• [YOUR ASSIGNMENT]: Keep only those lines of the records that include the string "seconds".

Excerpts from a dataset
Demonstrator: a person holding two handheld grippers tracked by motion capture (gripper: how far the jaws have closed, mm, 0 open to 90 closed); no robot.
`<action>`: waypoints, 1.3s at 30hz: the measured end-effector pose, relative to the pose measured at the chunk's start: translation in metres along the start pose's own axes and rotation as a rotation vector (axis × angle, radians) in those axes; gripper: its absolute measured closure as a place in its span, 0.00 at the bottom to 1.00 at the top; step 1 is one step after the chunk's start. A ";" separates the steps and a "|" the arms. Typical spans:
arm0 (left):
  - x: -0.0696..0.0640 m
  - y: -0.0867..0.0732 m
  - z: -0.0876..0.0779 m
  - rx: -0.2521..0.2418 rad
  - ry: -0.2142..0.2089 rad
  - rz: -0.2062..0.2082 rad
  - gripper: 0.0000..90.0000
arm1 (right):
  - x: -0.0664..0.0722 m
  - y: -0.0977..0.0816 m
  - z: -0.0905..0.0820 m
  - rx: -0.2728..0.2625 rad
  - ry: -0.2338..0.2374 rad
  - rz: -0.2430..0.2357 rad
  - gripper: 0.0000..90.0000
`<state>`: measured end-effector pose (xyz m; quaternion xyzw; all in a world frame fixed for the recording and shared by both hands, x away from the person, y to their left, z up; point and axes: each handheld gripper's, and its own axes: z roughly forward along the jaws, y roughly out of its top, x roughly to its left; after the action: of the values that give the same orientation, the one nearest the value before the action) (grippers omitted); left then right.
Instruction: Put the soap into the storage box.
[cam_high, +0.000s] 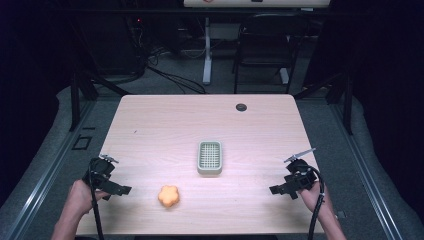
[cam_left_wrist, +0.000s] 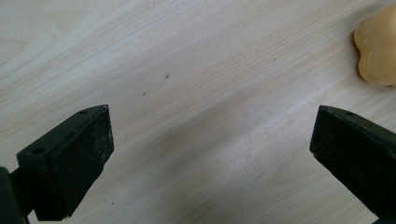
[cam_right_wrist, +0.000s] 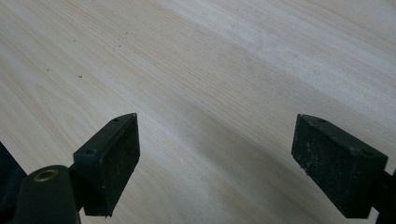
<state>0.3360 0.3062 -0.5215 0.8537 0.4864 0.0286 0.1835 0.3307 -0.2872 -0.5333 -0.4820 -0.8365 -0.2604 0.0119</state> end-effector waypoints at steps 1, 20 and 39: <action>-0.001 0.001 -0.001 -0.001 -0.001 0.001 0.00 | 0.000 0.000 0.000 -0.002 0.003 0.001 0.17; -0.031 0.016 -0.006 -0.011 0.000 0.075 0.00 | 0.002 0.001 0.001 0.002 0.012 0.000 0.17; -0.079 0.040 0.017 0.058 -0.033 0.229 0.00 | 0.002 0.001 0.002 0.023 0.020 -0.003 0.17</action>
<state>0.3316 0.2165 -0.5130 0.9090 0.3833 0.0212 0.1625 0.3311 -0.2847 -0.5342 -0.4780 -0.8401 -0.2553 0.0253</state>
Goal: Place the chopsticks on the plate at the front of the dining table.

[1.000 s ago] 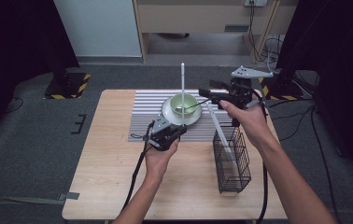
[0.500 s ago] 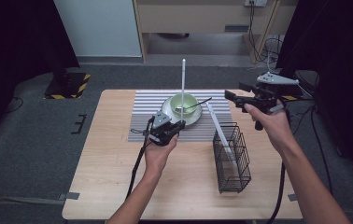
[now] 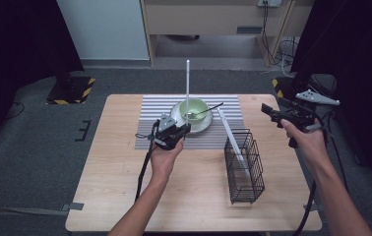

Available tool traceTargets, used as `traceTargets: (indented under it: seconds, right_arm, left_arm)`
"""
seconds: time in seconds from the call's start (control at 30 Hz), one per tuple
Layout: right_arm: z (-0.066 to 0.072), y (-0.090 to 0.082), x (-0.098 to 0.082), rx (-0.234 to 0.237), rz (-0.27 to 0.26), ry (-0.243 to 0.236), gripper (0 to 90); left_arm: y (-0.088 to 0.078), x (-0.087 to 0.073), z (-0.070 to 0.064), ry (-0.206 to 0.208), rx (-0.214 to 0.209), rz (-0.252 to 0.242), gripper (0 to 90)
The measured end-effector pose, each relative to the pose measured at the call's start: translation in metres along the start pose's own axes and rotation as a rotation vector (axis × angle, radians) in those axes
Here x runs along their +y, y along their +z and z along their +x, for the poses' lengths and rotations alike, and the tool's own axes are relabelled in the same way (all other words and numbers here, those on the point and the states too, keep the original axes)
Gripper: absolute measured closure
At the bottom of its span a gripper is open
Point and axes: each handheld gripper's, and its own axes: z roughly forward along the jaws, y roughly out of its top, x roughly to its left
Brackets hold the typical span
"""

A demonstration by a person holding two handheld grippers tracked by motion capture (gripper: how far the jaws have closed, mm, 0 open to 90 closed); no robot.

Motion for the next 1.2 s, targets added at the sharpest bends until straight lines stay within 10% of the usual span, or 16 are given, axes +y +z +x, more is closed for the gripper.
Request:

• [ANSWER TO THIS PROBLEM]:
Available tool traceTargets, used as `traceTargets: (indented under it: seconds, right_arm, left_arm)`
seconds: time in seconds from the call's start (control at 30 Hz), one per tuple

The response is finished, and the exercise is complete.